The Patriots don’t do massive contracts for anyone not named Tom Brady. That’s a problem (maybe) for down the road, though. For this year, with a team in the championship window, this move was nothing but a win.
Selling: Carolina Panthers Cutting Steve Smith
On the surface, it wasn’t a terrible move. Steve Smith is 35, his skills are diminishing and the Carolina Panthers wanted to invest the money elsewhere. The problem is, much like with the Houston Texans trading Matt Schaub, there seemed to be no plan for replacing him.
Even with his skills not quite what they once were, Smith was the best receiver on the team. Replacing him with Jerricho Cotchery and Jason Avant isn’t replacing him.
And while there is a lot to like about first-round rookie Kelvin Benjamin, he’s a work in progress with just one year of solid college production (his 2012 was unimpressive) and occasionally shaky route-running. He should round out into a capable receiver, but that may not happen this year.
As Football Outsiders writer Michael Tanier tweeted after the Panthers selected Benjamin, "The Panthers still have no receivers who can help them in 2014."
It leaves quarterback Cam Newton with some shaky options, and the Panthers may try to run the ball more often. Holding on to Smith for one more year would have made sense.
Buying: New Orleans Saints Grabbing Jairus Byrd
Nobody expects the Spanish Inquisition...or for a team we thought had no cap room to grab the top free-agent safety. New Orleans caught us by surprise, signing Jairus Byrd to a six-year, $54 million contract when nobody had them on the radar as an interested party.
You have to love the move, though, as this is a defense that was excellent last season, and Byrd makes it that much better.
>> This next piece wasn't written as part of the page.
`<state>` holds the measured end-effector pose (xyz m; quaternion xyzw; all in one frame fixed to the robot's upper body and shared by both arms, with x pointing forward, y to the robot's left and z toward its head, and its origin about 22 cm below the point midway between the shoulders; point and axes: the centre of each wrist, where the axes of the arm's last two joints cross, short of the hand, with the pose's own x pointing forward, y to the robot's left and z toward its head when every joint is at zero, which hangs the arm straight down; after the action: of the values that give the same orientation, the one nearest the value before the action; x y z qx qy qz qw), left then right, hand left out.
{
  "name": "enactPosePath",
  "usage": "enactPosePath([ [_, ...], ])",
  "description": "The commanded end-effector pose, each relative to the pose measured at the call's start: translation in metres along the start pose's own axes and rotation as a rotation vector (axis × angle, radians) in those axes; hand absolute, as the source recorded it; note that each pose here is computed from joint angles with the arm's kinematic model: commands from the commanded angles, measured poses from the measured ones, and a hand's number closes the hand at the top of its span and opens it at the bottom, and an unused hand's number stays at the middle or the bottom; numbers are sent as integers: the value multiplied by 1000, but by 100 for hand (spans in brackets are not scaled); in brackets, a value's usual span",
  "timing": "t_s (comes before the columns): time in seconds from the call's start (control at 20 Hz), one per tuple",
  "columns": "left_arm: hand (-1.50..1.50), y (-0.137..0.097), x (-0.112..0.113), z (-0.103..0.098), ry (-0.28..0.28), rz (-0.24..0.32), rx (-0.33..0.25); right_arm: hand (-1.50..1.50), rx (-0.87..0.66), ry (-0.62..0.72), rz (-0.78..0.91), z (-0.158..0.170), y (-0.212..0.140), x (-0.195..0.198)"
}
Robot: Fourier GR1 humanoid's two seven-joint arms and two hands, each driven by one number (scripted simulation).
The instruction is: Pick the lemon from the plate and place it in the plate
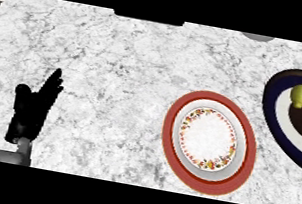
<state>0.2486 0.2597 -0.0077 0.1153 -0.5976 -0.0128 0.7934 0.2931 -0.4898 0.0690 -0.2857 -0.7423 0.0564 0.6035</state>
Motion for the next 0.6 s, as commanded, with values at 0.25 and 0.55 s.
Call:
enactPosePath([
  [0.25, 0, -8, 10, -3, 6, -12, -23, -150, 35, -44, -8, 1, -8, -13],
  [0.55, 0, 2, -2, -10, -6, 16, -20, -150, -20, 9, 74, 15, 20, -37],
])
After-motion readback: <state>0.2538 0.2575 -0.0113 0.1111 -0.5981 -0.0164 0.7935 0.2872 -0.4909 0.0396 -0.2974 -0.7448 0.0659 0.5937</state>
Defensive coordinator Rob Ryan has a new toy to pair with second-year safety Kenny Vaccaro, and he should be able to put Byrd in position to make a lot of plays.
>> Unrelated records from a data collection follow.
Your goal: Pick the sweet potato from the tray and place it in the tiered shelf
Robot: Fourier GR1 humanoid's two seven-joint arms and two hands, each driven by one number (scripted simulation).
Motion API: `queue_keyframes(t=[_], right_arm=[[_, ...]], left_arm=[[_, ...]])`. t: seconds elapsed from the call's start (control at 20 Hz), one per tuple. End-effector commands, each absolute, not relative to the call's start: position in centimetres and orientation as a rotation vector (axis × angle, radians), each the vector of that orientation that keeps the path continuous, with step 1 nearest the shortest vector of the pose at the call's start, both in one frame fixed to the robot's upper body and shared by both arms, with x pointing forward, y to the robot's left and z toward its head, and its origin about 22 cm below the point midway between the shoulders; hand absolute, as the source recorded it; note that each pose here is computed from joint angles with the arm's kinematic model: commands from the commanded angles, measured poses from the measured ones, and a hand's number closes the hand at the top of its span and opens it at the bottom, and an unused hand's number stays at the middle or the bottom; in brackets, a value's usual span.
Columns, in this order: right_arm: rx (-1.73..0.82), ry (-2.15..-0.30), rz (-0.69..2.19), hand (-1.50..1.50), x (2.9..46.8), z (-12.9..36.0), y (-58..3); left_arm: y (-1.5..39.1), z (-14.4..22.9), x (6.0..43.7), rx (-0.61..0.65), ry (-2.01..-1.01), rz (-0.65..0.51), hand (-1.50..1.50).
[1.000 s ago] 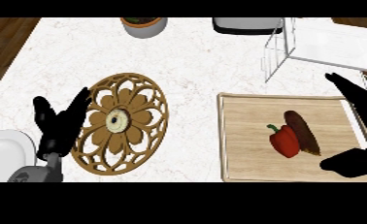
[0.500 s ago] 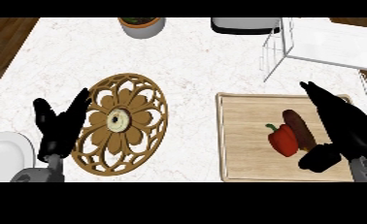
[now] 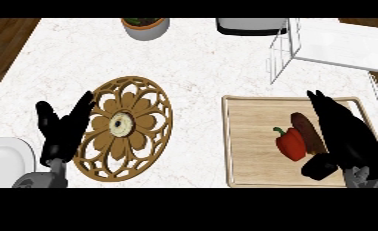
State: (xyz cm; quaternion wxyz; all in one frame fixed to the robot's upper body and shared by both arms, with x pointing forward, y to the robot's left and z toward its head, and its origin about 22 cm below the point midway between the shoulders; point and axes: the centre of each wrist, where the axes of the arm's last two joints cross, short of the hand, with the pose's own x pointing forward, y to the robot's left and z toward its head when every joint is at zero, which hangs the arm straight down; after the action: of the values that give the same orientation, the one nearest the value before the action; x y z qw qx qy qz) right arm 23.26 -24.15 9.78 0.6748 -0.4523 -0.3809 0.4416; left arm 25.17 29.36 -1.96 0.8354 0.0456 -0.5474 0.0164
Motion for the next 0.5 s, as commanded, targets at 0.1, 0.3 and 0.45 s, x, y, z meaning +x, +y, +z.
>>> queue_keyframes(t=[0.1, 0.3, 0.45], right_arm=[[-1.047, -0.845, 0.989, -1.5, 25.0, 6.0, -22.8], [-1.059, -0.822, 1.001, -1.5, 23.6, 5.9, -25.3], [-1.12, -0.803, 0.979, -1.5, 25.1, 5.9, -23.7]], left_arm=[[28.8, -1.0, 26.4, 0.077, -1.101, 0.036, 0.0], [28.8, -5.3, 25.6, 0.11, -1.096, 0.02, 0.0], [28.0, -1.8, 25.1, 0.11, -1.119, 0.033, 0.0]])
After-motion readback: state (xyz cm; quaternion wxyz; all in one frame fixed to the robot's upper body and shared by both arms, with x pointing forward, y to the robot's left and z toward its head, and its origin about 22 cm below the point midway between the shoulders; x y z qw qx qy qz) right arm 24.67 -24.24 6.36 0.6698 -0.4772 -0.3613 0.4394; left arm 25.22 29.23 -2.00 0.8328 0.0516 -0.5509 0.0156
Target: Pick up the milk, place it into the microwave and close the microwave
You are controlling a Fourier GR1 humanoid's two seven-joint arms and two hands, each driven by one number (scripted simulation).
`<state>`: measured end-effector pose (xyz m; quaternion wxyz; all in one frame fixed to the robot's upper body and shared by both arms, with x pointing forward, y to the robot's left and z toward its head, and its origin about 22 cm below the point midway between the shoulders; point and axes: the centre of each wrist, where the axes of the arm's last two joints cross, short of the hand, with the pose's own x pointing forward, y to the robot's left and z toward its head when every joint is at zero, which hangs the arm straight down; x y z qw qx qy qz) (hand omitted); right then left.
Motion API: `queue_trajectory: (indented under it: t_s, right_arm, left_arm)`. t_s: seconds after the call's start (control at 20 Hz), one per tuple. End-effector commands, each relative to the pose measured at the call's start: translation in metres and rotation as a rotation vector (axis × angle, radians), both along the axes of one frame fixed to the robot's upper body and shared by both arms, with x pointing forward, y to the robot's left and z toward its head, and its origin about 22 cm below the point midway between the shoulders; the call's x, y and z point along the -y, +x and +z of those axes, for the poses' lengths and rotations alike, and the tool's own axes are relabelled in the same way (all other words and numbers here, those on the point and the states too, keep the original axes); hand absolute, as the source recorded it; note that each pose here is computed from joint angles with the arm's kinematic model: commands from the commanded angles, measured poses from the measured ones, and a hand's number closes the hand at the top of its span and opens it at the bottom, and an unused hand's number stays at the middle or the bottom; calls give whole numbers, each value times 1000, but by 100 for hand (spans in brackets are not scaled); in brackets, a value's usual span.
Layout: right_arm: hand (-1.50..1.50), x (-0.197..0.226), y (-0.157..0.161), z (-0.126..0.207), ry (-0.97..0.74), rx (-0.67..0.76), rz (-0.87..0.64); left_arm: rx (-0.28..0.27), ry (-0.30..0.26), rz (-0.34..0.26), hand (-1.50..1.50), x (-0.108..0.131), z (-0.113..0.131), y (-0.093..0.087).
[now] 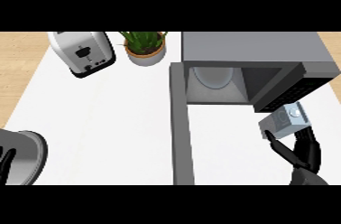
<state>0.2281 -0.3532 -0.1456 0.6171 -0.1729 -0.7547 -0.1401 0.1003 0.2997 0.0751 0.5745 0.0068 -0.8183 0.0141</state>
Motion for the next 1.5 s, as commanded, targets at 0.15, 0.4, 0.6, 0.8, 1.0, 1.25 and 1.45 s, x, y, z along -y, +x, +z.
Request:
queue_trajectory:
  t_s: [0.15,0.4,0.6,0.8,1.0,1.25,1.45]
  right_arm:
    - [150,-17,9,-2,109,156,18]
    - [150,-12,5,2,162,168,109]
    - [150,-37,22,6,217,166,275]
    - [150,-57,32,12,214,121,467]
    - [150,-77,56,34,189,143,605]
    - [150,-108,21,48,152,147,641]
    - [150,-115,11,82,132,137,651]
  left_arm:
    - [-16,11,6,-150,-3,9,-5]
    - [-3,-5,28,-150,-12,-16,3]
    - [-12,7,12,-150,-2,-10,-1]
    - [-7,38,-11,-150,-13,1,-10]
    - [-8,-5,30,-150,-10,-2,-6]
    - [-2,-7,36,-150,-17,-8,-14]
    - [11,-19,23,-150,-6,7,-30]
Ryan’s blitzing 3-4 front will keep the pressure on the quarterback, so it pays to have playmakers in the secondary, and that’s exactly what Byrd is. It was a complete shock, but it’s one I loved to see and one that shows this team can be as aggressive off the field as it is on it.
Buying: Miami Dolphins Signing Branden Albert
There are a lot of question marks around Miami this season, but one thing is absolutely a given: This offensive line is much improved over the 2013-14 version.
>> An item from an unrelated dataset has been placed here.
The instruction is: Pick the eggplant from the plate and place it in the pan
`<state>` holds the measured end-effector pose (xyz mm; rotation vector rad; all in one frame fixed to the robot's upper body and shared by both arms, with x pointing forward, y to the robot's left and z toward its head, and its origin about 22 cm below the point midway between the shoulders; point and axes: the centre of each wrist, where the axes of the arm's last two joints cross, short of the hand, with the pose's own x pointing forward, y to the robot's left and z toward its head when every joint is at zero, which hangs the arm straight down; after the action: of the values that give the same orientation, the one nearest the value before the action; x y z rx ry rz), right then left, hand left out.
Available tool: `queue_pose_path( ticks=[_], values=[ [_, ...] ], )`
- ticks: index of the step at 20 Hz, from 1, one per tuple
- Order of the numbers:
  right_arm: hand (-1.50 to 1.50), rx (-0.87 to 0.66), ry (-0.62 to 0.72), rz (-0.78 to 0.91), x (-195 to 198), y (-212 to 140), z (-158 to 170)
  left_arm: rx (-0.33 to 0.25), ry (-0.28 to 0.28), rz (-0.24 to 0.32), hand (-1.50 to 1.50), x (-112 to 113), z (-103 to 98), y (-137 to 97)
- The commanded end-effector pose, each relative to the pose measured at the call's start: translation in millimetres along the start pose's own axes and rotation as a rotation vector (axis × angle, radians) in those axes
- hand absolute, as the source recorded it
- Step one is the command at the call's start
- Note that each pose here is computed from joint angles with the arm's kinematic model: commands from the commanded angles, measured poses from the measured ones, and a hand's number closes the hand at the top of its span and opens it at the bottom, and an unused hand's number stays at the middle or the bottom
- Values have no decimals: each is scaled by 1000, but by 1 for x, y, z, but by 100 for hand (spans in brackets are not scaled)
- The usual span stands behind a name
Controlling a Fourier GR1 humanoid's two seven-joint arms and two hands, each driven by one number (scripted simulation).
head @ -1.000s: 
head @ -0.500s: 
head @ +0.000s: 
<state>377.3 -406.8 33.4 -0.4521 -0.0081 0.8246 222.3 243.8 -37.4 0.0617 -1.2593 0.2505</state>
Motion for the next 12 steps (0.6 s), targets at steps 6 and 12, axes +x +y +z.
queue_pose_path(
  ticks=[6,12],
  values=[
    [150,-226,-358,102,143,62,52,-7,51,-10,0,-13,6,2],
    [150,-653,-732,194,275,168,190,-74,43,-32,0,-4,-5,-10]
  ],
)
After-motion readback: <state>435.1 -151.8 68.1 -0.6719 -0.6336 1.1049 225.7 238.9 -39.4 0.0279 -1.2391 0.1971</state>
Adding Branden Albert immediately upgrades the left tackle position and should help give quarterback Ryan Tannehill more time to deliver sharp passes.
Tannehill was sacked a franchise-record 58 times last year—some of it his own doing—and was constantly under pressure. The offensive line was a source of chaos with the Jonathan Martin-Richie Incognito disaster.
Adding a lockdown left tackle was a must, and Miami did just that.
Andrew Garda is a member of the Pro Football Writers Association. He is also a member of the fantasy football staff at FootballGuys.com and the NFL writer at CheeseheadTV.com. You can follow him @andrew_garda on Twitter.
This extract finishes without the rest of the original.